Valérie Cabuil, rectrice de l’académie de Lille, le vendredi 18 décembre 2020

Des demandes de formation continue souhaitées par les syndicats enseignants depuis plusieurs années, en témoigne l’exemple d’un document datant de 2018, rédigé par Annabelle Motta, professeure d’EPS à Paris et responsable LGBT au SNEP-FSU. Elle pointait alors du doigt la non-prise en cause de la transidentité dans le milieu scolaire "faute de formations sur le sujet." Ce que confirme Raphaël Gérard, qui a "demandé à ce qu’on inscrive cette thématique dans les formations du personnel éducatif, au sens large."

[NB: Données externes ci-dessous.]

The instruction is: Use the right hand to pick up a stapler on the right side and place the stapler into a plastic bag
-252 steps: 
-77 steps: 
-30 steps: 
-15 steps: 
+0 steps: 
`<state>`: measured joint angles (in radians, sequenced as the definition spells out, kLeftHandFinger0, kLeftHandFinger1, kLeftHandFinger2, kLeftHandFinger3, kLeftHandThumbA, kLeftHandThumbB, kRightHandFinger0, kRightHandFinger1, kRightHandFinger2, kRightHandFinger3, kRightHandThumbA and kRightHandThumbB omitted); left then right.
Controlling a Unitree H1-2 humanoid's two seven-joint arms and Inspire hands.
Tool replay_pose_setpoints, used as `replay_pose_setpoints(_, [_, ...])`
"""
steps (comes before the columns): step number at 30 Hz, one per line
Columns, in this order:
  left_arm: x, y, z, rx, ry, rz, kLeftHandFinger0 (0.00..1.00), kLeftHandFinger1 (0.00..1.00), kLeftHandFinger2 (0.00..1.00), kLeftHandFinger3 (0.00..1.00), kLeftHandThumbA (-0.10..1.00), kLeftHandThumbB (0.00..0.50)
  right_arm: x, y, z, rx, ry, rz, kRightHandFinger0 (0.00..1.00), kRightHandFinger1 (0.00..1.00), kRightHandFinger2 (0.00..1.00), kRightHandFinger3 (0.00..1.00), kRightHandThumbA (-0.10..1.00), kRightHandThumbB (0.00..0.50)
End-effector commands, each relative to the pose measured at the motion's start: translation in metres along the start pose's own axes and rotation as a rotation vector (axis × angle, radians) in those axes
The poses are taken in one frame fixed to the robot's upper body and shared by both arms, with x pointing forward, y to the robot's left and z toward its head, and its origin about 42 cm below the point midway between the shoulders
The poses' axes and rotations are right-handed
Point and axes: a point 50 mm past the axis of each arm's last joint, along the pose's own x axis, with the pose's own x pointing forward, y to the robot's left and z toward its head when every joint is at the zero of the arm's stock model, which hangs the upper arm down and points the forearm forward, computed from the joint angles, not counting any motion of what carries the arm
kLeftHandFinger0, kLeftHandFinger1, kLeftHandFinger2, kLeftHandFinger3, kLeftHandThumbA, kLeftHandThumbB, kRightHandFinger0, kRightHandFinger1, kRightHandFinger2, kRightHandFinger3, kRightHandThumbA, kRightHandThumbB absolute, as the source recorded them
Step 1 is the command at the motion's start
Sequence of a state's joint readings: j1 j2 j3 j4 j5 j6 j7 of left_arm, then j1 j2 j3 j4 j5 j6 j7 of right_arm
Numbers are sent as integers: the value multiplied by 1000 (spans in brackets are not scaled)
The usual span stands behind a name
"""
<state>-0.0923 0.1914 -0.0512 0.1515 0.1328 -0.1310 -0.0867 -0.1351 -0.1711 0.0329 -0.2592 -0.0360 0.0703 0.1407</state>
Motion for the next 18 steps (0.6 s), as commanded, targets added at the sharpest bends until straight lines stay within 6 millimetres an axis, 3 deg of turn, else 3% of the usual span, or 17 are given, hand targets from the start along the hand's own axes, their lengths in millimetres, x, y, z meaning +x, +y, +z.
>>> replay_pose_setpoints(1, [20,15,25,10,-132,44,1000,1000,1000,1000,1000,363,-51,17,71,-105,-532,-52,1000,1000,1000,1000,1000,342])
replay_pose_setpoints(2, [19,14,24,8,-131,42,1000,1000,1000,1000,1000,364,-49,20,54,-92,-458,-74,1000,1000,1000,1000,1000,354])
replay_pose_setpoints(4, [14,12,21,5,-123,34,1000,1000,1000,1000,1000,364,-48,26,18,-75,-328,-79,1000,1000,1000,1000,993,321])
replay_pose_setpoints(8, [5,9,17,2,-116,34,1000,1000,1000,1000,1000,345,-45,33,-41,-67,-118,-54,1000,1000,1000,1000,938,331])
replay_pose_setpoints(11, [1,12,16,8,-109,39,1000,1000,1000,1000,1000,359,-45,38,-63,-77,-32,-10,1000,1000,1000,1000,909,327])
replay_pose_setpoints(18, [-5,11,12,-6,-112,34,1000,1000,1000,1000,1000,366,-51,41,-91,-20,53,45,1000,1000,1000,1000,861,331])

Mi-octobre, Elisabeth Moreno, ministre déléguée en charge de l’Égalité entre les femmes et de la diversité, a présenté le plan national d’actions pour l’égalité des droits, contre la haine et les discriminations anti-LGBT. Il prévoit la poursuite de la formation et la sensibilisation à la haine et aux discriminations anti-LGBT des personnels de l’Education nationale. Un premier pas pour le député Raphaël Gérard. "La transidentité est enfin prise en compte comme une éventualité qu’il faut accompagner et non pas contre laquelle on devrait lutter dans l’Éducation nationale."

Les associations trans demandent à entrer dans les établissements

Des formations, certes, mais dispensées par des associations spécialisées. À Lille, Capucine Hasbroucq est présidente de l’association En Trans. "On fait tout pour informer les gens, on est là pour aider les directeurs d’école, les CPE, les parents", raconte la présidente de l’association. Elle est déjà intervenue dans des facultés, mais jamais dans des établissements de l’enseignement secondaire. "Ce qu’on veut, c’est rencontrer les directeurs pour pouvoir entrer dans les lycées et les collèges et échanger, expliquer. Mais il y a un blocage au niveau du rectorat."

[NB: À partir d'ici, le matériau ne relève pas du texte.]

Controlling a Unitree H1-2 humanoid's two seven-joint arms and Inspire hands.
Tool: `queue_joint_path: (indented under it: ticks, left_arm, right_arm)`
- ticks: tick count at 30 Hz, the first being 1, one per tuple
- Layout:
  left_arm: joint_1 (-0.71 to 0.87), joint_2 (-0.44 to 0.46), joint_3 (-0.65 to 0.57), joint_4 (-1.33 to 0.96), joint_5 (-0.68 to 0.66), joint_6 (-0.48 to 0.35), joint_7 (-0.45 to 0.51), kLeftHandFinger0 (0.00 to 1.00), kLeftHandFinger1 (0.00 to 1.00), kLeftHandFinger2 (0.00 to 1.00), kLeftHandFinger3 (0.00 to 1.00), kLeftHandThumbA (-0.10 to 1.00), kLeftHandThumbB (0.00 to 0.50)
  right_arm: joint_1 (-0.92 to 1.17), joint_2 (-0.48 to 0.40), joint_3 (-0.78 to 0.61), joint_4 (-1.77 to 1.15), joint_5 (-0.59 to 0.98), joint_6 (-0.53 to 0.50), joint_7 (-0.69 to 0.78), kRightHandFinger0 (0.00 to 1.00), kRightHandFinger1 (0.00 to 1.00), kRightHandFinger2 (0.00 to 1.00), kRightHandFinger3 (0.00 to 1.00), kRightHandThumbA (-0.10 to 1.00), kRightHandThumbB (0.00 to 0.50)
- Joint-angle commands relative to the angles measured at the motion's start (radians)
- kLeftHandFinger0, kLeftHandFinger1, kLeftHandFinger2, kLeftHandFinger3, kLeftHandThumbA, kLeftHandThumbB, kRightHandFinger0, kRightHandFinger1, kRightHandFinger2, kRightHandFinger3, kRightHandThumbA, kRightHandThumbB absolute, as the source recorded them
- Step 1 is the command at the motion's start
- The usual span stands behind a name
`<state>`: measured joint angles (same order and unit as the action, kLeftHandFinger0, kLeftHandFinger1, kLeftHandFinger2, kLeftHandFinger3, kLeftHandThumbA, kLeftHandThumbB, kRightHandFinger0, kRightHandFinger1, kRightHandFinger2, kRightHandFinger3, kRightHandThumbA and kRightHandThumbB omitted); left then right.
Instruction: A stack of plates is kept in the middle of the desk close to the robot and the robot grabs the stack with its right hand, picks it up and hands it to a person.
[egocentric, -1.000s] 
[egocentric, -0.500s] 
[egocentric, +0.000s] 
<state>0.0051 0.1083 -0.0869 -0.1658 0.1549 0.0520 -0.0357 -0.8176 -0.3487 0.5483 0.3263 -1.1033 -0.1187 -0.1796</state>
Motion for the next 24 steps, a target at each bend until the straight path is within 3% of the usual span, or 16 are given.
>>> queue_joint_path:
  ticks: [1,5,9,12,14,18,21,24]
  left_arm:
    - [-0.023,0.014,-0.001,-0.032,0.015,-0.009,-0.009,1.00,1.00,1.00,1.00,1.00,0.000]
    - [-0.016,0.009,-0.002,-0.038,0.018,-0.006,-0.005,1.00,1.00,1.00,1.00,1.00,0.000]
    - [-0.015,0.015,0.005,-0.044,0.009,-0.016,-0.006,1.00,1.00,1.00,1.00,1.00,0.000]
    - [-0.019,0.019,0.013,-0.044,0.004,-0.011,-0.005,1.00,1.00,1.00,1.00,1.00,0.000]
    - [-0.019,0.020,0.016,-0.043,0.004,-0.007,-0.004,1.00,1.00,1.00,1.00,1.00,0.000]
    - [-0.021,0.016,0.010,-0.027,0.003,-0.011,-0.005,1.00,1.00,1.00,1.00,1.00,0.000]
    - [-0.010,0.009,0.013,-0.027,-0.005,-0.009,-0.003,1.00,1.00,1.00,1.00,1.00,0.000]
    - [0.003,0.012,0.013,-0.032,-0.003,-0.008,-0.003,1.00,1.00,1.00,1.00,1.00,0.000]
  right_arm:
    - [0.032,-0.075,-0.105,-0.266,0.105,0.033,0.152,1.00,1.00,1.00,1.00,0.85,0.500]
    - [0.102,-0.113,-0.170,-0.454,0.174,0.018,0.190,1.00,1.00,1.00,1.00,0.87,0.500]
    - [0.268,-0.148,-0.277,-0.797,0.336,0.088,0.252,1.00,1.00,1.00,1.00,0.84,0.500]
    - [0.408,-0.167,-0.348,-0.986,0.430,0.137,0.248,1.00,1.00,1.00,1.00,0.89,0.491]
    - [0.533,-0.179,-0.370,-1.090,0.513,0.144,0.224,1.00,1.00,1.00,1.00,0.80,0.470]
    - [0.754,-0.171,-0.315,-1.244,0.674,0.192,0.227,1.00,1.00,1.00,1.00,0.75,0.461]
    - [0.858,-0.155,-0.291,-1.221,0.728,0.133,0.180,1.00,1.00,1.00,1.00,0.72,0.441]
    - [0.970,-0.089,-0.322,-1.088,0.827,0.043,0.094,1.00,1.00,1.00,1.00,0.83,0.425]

Au lendemain du suicide de Fouad, la mairie de Lille a contacté plusieurs associations lilloises - dont En Trans - qui seront reçues la semaine prochaine afin d’évoquer le drame et les solutions concrètes pour faire évoluer les consciences dans le monde de l’Éducation nationale. Capucine Hasbroucq nous assure que le sujet des formations par les associations spécialisées sera au coeur des échanges.

Raphaël Gérard devrait quant à lui rencontrer le cabinet du ministre de l’Éducation dans les jours qui viennent. "Il est malheureux de devoir utiliser une mort tragique pour remettre le sujet sur le devant de la scène, déplore le député, mais ce sont des sujets que je vais évidemment remettre sur la table avec Jean-Michel Blanquer et Elisabeth Moreno" assure-t-il. Son objectif ? "Avoir un débat en profondeur sur les questions de reconnaissance d’identité de genre (afin que) l’Éducation nationale s’interroge sur ses propres pratiques. Sinon on s’expose à revivre ça." Avant de conclure, non sans émotion. "Chaque mort est une mort de trop."

Deux députés écrivent à Jean-Michel Blanquer et demandent "une réaction forte" de l'État au lendemain du suicide de Fouad

Adrien Quatennens, député du Nord et Bastien Lachaud, député de la Seine-Saint-Denis et président du groupe d’études sur les discriminations et LGBTQIphobies dans le monde à l’Assemblée Nationale, ont adressé un courrier à Jean-Michel Blanquer au lendemain du suicide de Fouad.

Les deux députés de la France Insoumise veulent alerter le ministre de l’Education sur la place des élèves transgenres dans l’Education nationale et demandent une réaction forte. "Il faut faire des établissements scolaires un refuge et un lieu où l’identité de genre des élèves est respectée, et où ils peuvent s’épanouir, apprendre, devenir de jeunes citoyens libres et égaux. "

Les élus rappellent que le ministère avait annoncé en 2019 un groupe de travail "pour construire des outils pour aider les établissements à prendre en charge les élèves transgenres." Ils affirment qu’il ne s’est pas réuni depuis cette date.